Week 8: Refactoring and Code Smells
- Refactoring: Improving internal code without changing behavior.
- Extract Method: Move repeated logic into a separate method.
- Extract Class: Split overloaded class responsibilities.
- Replace Magic Number: Replace hardcoded values with constants.
- Simplifying Conditionals: Reduce complex if-else logic.
- Generalization: Share common behavior in a parent class.
- Code Smell: Sign of poor design or code quality.
- Bloater: Class or method is too large.
- Long Method: Method doing too much.
- Primitive Obsession: Using primitives instead of objects.
- Magic Number: Unexplained hardcoded number.
- Long Parameter List: Too many method parameters.
- Data Clumps: Same data repeatedly grouped together.
- Dead Code: Unused or unreachable code.
- Duplicate Code: Same code repeated.
- Feature Envy: Method overuses another class.
- Message Chains: Long object call chains.
Week 9: SDLC, Agile, and Scrum
- Waterfall: Linear sequential development model.
- Spiral Model: Iterative model focused on risk management.
- Agile: Iterative, flexible development approach.
- Scrum: Agile framework using sprints.
- Product Owner: Manages product backlog and priorities.
- Scrum Master: Facilitates the Scrum process.

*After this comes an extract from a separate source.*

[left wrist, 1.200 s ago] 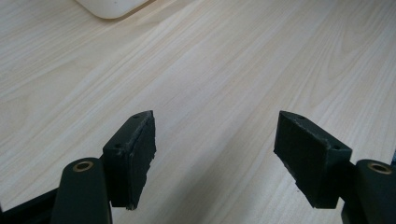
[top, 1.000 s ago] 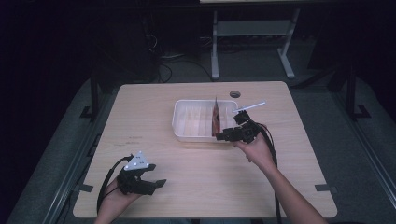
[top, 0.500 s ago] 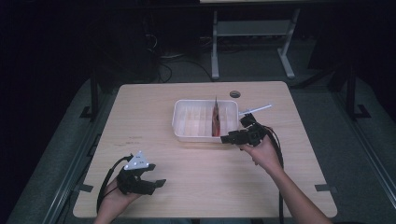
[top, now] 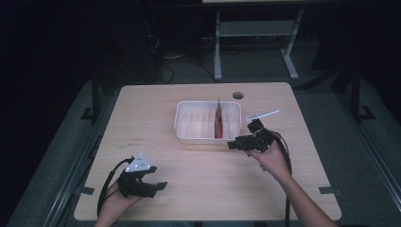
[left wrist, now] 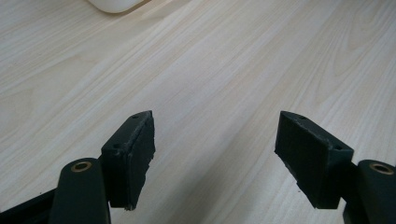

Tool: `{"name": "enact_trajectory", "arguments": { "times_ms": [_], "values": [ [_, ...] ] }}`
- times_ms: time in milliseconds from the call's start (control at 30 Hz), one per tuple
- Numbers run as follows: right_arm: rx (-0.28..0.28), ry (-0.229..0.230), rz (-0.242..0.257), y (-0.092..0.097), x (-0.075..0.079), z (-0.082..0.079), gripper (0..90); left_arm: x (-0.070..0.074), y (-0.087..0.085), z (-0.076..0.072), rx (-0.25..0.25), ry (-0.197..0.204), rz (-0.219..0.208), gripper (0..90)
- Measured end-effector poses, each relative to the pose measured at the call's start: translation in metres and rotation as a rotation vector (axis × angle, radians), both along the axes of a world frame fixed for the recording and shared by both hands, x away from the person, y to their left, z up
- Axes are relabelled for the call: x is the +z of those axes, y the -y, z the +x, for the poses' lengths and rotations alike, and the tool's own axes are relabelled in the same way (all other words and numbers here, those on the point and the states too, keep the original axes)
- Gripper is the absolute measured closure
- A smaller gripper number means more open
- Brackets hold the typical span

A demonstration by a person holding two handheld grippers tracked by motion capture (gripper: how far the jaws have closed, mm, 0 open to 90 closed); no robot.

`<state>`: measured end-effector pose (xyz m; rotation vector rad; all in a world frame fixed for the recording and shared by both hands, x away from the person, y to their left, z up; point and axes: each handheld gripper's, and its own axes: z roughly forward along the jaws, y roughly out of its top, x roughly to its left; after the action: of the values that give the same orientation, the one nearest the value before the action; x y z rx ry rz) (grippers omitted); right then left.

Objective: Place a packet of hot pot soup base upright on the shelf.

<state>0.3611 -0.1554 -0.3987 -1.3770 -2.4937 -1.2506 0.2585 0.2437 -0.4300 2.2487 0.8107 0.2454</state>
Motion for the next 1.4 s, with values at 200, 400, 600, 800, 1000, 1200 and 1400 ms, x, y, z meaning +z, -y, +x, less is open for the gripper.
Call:
{"name": "enact_trajectory", "arguments": {
  "times_ms": [200, 400, 600, 800, 1000, 1200, 1400],
  "values": [
    [-0.002, -0.004, 0.003, 0.007, -0.002, -0.004, 48.3, 0.0, 0.0, 0.0, 0.001, -0.001, 0.001, 27.8],
    [-0.004, -0.006, 0.01, 0.014, -0.003, -0.009, 48.1, -0.001, 0.001, 0.0, -0.003, -0.002, 0.006, 27.8],
    [-0.002, 0.002, 0.003, 0.018, -0.003, -0.014, 47.7, -0.001, 0.001, 0.0, 0.0, -0.004, 0.007, 27.8],
    [0.0, 0.01, 0.007, 0.023, -0.002, -0.02, 47.7, -0.001, 0.001, 0.0, 0.0, -0.003, 0.007, 27.8],
    [-0.006, -0.004, 0.008, 0.031, -0.009, -0.025, 47.6, -0.001, 0.0, 0.0, -0.001, -0.004, 0.009, 27.8],
    [-0.016, -0.015, 0.012, 0.04, -0.015, -0.031, 47.4, -0.001, 0.0, 0.0, 0.004, 0.0, 0.007, 27.6],
    [-0.017, -0.024, 0.008, 0.048, -0.019, -0.037, 47.3, -0.002, 0.001, 0.001, 0.004, -0.003, 0.006, 27.6]
  ]
}}
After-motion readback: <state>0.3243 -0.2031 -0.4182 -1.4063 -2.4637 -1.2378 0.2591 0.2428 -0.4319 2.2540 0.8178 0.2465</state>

- User Story: Feature description from a user perspective.
- Sprint: Short development iteration.
- Timeboxed: Fixed maximum duration activity.

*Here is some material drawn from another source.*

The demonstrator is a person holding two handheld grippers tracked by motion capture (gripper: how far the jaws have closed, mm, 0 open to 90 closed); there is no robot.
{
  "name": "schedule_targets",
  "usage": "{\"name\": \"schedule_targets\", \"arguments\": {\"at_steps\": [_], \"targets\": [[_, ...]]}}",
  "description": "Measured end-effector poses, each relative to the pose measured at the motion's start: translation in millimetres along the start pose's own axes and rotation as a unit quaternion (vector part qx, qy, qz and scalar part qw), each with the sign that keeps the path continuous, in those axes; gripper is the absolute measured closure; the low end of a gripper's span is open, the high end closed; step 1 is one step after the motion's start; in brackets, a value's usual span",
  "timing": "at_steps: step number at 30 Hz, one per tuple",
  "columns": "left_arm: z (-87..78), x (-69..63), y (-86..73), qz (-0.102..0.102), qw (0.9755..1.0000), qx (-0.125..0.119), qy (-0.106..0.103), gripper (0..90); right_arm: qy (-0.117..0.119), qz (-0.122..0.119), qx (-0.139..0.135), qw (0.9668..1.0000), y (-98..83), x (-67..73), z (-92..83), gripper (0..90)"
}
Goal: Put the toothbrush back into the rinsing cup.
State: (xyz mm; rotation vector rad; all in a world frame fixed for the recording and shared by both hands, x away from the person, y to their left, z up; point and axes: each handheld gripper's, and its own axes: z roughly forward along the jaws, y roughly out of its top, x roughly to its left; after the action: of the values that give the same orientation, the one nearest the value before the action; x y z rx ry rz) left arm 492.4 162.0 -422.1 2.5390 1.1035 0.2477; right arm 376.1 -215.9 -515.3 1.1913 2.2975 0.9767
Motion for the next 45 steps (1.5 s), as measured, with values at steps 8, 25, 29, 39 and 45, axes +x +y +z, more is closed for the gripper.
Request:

- Retrospective: Meeting reviewing sprint improvements.
- Kanban: Visual workflow or task management system.
- Extreme Programming (XP): Agile method emphasizing testing and collaboration.
Week 10: Metrics, Coverage, and CFG
- Control Flow Graph (CFG): Graph showing execution flow.

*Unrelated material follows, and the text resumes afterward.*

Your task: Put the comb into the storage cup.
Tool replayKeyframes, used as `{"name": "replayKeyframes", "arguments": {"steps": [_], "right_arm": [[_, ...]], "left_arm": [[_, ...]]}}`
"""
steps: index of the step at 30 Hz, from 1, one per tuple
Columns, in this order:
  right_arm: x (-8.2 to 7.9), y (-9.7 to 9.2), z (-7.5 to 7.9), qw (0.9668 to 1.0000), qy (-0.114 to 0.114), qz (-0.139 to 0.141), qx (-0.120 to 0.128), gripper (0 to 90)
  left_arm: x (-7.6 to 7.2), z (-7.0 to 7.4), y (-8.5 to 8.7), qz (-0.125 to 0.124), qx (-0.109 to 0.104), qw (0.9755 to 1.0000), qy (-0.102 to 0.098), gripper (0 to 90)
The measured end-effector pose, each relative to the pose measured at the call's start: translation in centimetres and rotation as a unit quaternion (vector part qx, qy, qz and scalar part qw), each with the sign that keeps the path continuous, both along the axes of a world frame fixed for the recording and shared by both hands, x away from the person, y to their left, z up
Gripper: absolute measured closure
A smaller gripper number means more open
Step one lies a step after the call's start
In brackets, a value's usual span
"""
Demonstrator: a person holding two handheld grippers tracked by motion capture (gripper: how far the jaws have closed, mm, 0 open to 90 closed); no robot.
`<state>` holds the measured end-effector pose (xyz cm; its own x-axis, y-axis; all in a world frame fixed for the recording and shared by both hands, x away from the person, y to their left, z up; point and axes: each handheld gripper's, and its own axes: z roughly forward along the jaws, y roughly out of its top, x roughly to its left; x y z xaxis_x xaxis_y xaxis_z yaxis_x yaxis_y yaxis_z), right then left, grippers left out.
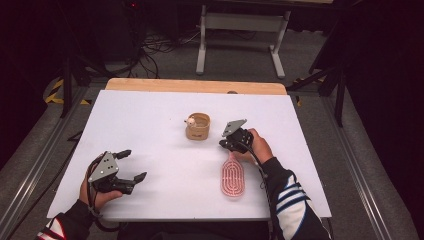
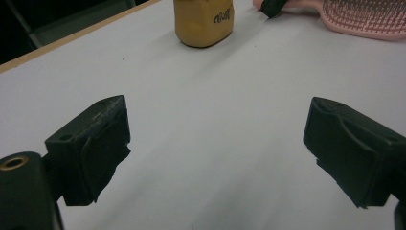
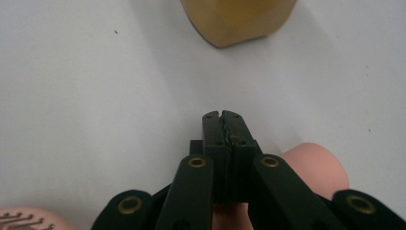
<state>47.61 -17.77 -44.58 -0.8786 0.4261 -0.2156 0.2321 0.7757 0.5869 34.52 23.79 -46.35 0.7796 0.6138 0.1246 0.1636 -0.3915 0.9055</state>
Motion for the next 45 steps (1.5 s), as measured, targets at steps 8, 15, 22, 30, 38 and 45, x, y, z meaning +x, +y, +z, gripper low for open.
{"name": "replayKeyframes", "arguments": {"steps": [8, 15, 22, 30, 38, 45], "right_arm": [[0.1, -2.6, 0.4, 0.9986, 0.031, -0.042, -0.006, 88.7], [-0.4, -4.5, 0.8, 0.9953, 0.062, -0.072, -0.013, 88.3], [-1.6, -6.5, 1.0, 0.9913, 0.092, -0.094, -0.012, 88.8], [-3.1, -8.2, 1.2, 0.9890, 0.109, -0.099, -0.016, 89.1], [-5.2, -9.4, 1.1, 0.9888, 0.111, -0.099, -0.008, 88.2], [-6.8, -10.0, 1.0, 0.9888, 0.110, -0.101, -0.003, 88.5]], "left_arm": [[0.0, 0.0, 0.1, -0.002, 0.000, 1.0000, 0.003, 9.8], [0.0, -0.1, -0.1, -0.004, 0.003, 1.0000, 0.004, 9.8], [0.0, 0.0, 0.1, -0.006, 0.003, 1.0000, 0.003, 9.8], [-0.1, 0.0, 0.1, -0.006, 0.005, 1.0000, 0.002, 9.6], [-0.2, 0.1, 0.1, -0.007, 0.012, 0.9999, -0.002, 9.4], [-0.3, 0.3, 0.2, -0.006, 0.013, 0.9999, -0.006, 9.4]]}}
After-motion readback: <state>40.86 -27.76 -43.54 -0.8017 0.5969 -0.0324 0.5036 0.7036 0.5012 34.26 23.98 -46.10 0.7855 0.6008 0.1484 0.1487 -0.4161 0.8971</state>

- Cyclomatic Complexity: Number of independent execution paths (Formula: Decisions + 1).
- Statement Coverage: Percentage of executed statements.
- Branch Coverage: Tests true/false branches.
- Condition Coverage: Each condition tested as true and false.
- Complexity: Higher complexity equals harder testing and maintenance.
- Test Coverage: How much code was tested.
- Robustness: Handles errors safely.
- Early Bug Detection: Finding bugs early through testing.